### Activity
Take the material below and output exactly the run of lines from the one containing "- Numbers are" down to the one containing "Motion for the", with both included.
╭─ Dataset content
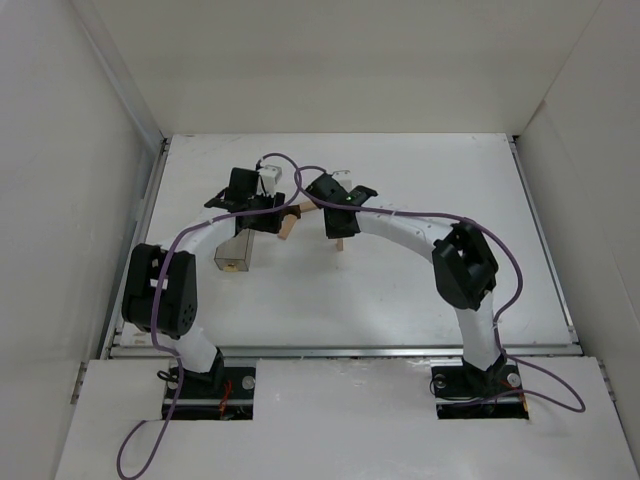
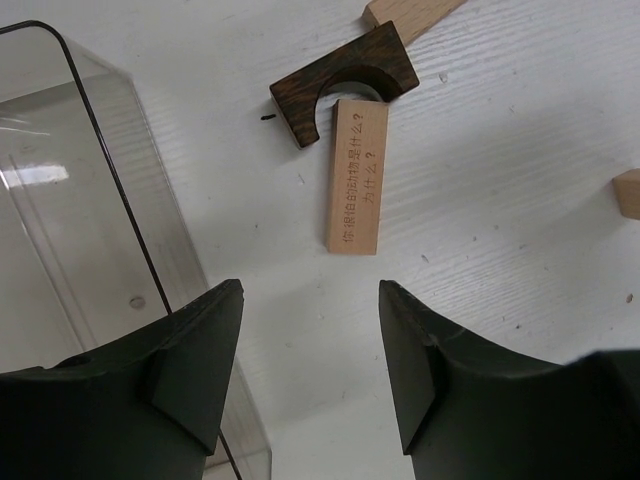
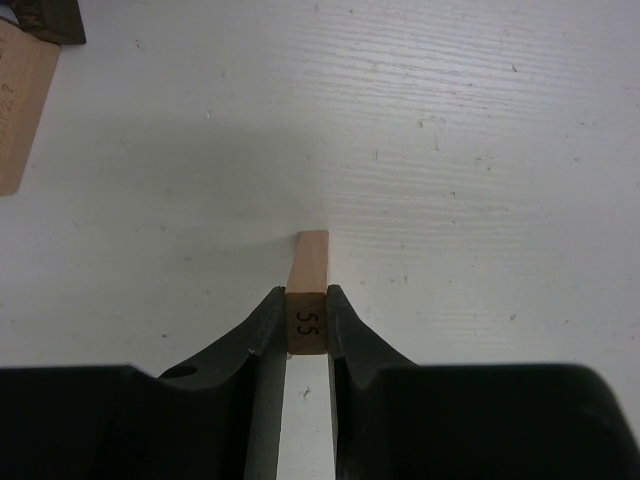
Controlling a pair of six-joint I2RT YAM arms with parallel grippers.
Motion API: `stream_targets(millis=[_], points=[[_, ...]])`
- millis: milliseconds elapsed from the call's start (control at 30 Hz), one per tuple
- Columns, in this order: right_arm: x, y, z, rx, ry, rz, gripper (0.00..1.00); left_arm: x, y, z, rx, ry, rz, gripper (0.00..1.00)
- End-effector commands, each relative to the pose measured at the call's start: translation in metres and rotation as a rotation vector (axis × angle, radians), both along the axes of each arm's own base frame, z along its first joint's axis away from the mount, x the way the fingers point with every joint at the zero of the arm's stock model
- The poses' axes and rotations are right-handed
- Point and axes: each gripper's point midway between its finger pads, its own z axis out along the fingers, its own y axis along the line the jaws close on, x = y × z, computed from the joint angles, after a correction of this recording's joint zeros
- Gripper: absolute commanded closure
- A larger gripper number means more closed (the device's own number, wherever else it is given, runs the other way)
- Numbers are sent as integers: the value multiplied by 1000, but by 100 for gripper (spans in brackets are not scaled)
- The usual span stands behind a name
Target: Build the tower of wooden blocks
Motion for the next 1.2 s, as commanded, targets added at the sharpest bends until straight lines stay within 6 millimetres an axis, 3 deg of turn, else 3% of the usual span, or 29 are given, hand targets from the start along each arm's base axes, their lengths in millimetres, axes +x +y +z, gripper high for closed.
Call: stream_targets(millis=[0,100,267,567,700,733,800,900,933,1000,1067,1167], points=[[-8,-2,1,2,15,-18,100,3,-6,5,-21,-19,-22,46],[-7,-3,-3,43,49,-28,100,3,-6,5,-21,-19,-22,46],[-7,-11,-4,74,54,-48,67,3,-6,5,-21,-19,-22,43],[-1,-6,6,119,35,-30,41,-1,-6,-1,-14,6,-37,42],[5,-4,39,156,-47,6,20,-5,-22,-3,-17,12,-138,42],[4,-6,56,178,-81,19,10,-10,-26,-14,-1,42,-164,43],[6,-8,76,188,-132,43,0,-10,-37,-17,33,18,-204,43],[2,-16,99,196,-180,56,0,-10,-36,-37,72,41,-207,42],[2,-22,101,196,-182,45,0,3,-38,-30,73,13,-188,42],[2,-30,114,211,-211,43,0,9,-36,-43,97,57,-165,42],[-2,-31,115,224,-220,58,0,21,-33,-42,116,61,-143,42],[-2,-43,121,230,-242,46,0,27,-30,-55,148,97,-129,42]])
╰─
### Answer box
- Numbers are sent as integers: the value multiplied by 1000, but by 100 for gripper (spans in brackets are not scaled)
- The usual span stands behind a name
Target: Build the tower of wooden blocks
Motion for the next 1.2 s, as commanded, targets added at the sharpest bends until straight lines stay within 6 millimetres an axis, 3 deg of turn, else 3% of the usual span, or 29 are given, hand targets from the start along each arm's base axes, their lengths in millimetres, axes +x +y +z, gripper high for closed.

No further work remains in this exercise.